Family says Trevor Reed, American jailed in Russia, has COVID after being denied vaccine
Moscow — A former U.S. Marine serving a nine-year sentence in a Russian prison has tested positive for COVID-19 after being refused a vaccine, his family said in a statement. Trevor Reed, a 29-year-old from Texas, had been due to appear in court on Wednesday to appeal the verdict handed to him last year for an alleged drunken assault on police officers that he says he doesn't remember.
That hearing has been postponed due to Reed's positive COVID-19 test.
"It is completely unacceptable that Trevor contracted COVID-19 in the first place. Some time ago, Embassy officials requested permission to vaccinate Trevor and Russian officials refused," his family said in a statement.
Russia's federal prison service told CBS News in a statement on Wednesday that Reed was "undergoing treatment" at a prison hospital, but insisted "his health is satisfactory, the disease is asymptomatic."
The prison authority claimed that Reed "did not apply to the administration of the pre-trial detention center with an application for vaccination against the new coronavirus infection." It was not immediately possible to reconcile the conflicting statements from Reed's family and the Russian prison service.
His family told CBS News in a written statement on Wednesday that Reed had lost his sense of smell and developed a cough and fever about a week ago, and that other inmates sharing his cell also had fevers.
A COVID-19 test was formally requested and administered, but before the test results came back and with Reed still suffering symptoms, the prison authorities, "wrote a note stating that he was healthy and able to attend a meeting at the courthouse with his defense team and judges" on May 24, the family said.
Finally on Tuesday, the day before the hearing was scheduled, prison officials told Reed's family and legal team that he had tested positive for the virus.
"Trevor now has COVID-19 as the result of a toxic mix of incompetence, recklessness and spitefulness on the part of Russian authorities," the family said, adding: "Needless to say, should anything happen to Trevor, we will hold the Russian Government entirely responsible."
Reed was found guilty of causing "mental and physical harm" to two police officers while drunk after a birthday party in Moscow in the summer of 2019. He pleaded not guilty and said the harsh sentence had convinced him his trial was "completely political."
The U.S. government and Reed's family have always denied the allegations and questioned the fairness of the trial.

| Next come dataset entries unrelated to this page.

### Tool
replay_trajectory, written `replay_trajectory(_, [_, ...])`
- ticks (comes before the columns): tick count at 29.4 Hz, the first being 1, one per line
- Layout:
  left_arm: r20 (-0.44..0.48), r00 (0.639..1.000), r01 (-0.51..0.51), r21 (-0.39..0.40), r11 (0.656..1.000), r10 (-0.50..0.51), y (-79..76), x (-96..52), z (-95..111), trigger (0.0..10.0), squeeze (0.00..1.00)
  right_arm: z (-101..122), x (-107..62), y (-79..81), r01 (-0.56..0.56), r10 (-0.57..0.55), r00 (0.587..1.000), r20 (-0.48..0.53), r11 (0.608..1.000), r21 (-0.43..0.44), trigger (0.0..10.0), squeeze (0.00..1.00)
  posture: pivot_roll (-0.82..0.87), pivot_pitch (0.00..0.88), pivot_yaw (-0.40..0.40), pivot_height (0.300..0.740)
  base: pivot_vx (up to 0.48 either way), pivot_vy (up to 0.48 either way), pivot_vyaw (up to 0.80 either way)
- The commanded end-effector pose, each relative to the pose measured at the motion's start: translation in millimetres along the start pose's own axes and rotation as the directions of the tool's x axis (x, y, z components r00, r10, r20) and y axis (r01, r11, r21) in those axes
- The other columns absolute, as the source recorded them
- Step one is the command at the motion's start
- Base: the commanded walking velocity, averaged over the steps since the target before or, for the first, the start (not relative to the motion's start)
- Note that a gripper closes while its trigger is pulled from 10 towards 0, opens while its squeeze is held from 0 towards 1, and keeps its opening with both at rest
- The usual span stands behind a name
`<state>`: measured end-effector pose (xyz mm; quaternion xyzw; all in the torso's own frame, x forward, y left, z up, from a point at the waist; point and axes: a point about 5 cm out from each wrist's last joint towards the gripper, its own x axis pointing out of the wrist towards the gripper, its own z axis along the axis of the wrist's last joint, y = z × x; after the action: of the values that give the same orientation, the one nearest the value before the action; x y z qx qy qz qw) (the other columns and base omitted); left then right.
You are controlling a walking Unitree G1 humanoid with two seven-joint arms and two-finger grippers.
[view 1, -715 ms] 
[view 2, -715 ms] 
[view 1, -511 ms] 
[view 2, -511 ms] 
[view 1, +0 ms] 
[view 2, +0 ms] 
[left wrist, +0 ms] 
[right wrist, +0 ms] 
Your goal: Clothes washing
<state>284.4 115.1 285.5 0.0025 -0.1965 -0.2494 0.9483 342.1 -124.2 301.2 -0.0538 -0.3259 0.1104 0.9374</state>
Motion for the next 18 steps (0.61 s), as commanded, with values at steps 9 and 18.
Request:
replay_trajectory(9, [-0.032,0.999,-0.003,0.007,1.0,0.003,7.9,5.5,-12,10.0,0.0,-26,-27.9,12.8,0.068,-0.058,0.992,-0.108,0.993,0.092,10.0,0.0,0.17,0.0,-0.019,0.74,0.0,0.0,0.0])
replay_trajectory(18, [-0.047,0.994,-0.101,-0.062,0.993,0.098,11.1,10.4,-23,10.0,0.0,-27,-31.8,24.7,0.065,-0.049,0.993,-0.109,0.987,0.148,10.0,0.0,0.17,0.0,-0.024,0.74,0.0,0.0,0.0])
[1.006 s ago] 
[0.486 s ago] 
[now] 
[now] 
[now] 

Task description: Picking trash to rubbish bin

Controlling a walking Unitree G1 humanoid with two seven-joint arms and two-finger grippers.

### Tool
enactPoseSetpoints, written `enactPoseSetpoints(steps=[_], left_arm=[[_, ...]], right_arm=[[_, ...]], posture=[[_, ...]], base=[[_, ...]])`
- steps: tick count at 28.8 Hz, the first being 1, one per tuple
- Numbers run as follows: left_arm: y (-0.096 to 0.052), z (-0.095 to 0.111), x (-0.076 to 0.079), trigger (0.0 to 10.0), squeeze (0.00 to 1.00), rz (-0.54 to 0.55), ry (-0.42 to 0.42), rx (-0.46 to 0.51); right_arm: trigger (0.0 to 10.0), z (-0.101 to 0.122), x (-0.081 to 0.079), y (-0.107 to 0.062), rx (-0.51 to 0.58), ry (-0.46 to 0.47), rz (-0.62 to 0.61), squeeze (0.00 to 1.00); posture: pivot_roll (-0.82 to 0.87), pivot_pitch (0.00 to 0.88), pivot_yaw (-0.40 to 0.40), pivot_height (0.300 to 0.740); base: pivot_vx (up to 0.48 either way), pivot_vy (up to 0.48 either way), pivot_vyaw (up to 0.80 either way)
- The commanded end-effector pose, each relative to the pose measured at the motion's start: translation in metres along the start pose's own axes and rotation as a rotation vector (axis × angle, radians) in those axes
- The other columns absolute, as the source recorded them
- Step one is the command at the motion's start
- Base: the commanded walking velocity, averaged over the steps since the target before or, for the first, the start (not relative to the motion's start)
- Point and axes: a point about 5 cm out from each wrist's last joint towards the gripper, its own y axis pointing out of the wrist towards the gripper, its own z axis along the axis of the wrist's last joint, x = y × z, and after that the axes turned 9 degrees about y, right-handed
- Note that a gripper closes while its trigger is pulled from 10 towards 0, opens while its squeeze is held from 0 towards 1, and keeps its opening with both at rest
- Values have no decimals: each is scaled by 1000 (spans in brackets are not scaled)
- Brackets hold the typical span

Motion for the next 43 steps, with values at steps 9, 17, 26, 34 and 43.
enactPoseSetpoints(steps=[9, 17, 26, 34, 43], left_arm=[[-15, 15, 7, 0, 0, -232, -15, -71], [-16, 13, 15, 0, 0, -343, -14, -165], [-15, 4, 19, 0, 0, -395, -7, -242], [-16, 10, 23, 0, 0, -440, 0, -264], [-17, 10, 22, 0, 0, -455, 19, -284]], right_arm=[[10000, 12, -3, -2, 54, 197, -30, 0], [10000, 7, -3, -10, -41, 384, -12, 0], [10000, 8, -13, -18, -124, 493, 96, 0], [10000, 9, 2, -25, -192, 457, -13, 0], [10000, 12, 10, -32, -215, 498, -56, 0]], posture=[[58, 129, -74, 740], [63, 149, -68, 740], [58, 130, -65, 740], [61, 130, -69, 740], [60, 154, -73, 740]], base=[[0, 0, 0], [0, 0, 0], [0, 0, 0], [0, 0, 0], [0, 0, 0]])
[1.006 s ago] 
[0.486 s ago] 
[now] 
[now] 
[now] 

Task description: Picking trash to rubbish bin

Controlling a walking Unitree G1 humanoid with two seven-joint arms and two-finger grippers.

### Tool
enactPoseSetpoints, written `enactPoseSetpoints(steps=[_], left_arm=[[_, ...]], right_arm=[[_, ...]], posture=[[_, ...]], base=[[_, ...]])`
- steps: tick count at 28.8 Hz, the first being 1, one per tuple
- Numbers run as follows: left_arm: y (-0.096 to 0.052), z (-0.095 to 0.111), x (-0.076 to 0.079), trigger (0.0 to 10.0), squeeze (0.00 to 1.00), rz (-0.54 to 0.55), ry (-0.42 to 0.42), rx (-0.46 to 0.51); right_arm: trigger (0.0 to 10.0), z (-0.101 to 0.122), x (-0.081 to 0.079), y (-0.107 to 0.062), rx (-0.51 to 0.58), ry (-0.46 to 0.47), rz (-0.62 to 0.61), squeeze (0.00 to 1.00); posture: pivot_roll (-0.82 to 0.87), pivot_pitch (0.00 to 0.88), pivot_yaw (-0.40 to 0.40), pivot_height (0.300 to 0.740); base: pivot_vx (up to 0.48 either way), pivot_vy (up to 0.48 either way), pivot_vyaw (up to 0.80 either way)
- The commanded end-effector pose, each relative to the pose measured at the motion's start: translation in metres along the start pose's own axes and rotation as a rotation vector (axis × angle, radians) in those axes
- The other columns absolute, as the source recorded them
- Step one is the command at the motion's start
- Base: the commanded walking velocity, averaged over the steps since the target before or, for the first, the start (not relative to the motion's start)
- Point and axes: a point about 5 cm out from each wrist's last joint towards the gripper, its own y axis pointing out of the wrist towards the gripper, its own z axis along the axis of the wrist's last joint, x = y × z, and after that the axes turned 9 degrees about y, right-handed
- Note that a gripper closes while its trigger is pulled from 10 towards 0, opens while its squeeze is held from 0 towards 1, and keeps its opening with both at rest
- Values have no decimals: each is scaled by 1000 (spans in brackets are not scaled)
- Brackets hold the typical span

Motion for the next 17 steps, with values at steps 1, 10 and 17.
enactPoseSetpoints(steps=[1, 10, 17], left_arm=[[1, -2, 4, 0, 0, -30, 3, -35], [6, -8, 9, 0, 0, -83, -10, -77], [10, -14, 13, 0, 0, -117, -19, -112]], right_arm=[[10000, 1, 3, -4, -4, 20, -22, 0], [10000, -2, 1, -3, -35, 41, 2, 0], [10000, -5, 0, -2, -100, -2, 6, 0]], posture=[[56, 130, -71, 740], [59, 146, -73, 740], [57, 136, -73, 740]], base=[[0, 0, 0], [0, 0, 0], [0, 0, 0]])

Reed's lawyers said it was the harshest sentence ever handed down for the specific crime in Russia.
Russian and U.S. authorities have reportedly discussed a potential prisoner swap involving Reed and another former U.S. Marine, Paul Whelan, who is serving a 16-year sentence in Russia on espionage charges.
While Russian and U.S. officials have publicly denied any serious talk of such a prisoner exchange, Whelan's lawyer identified two people currently in U.S. custody whom he said Russia would be willing to swap for the imprisoned Americans: Konstantin Yaroshenko, a pilot convicted of smuggling cocaine into the U.S., and Viktor Bout, a notorious arms dealer nicknamed the "Merchant of Death."
U.S. Secretary of State Antony Blinken pressed his Russian counterpart, Foreign Minister Sergey Lavrov, on the jailing of both Reed and Whelan when they met last week during a summit in Iceland.
Whelan was vaccinated against the coronavirus at the prison labor camp in Mordovia where he's being held, his brother David told Russian news agencies on Wednesday.
CBS News' Svetlana Berdnikova contributed to this report.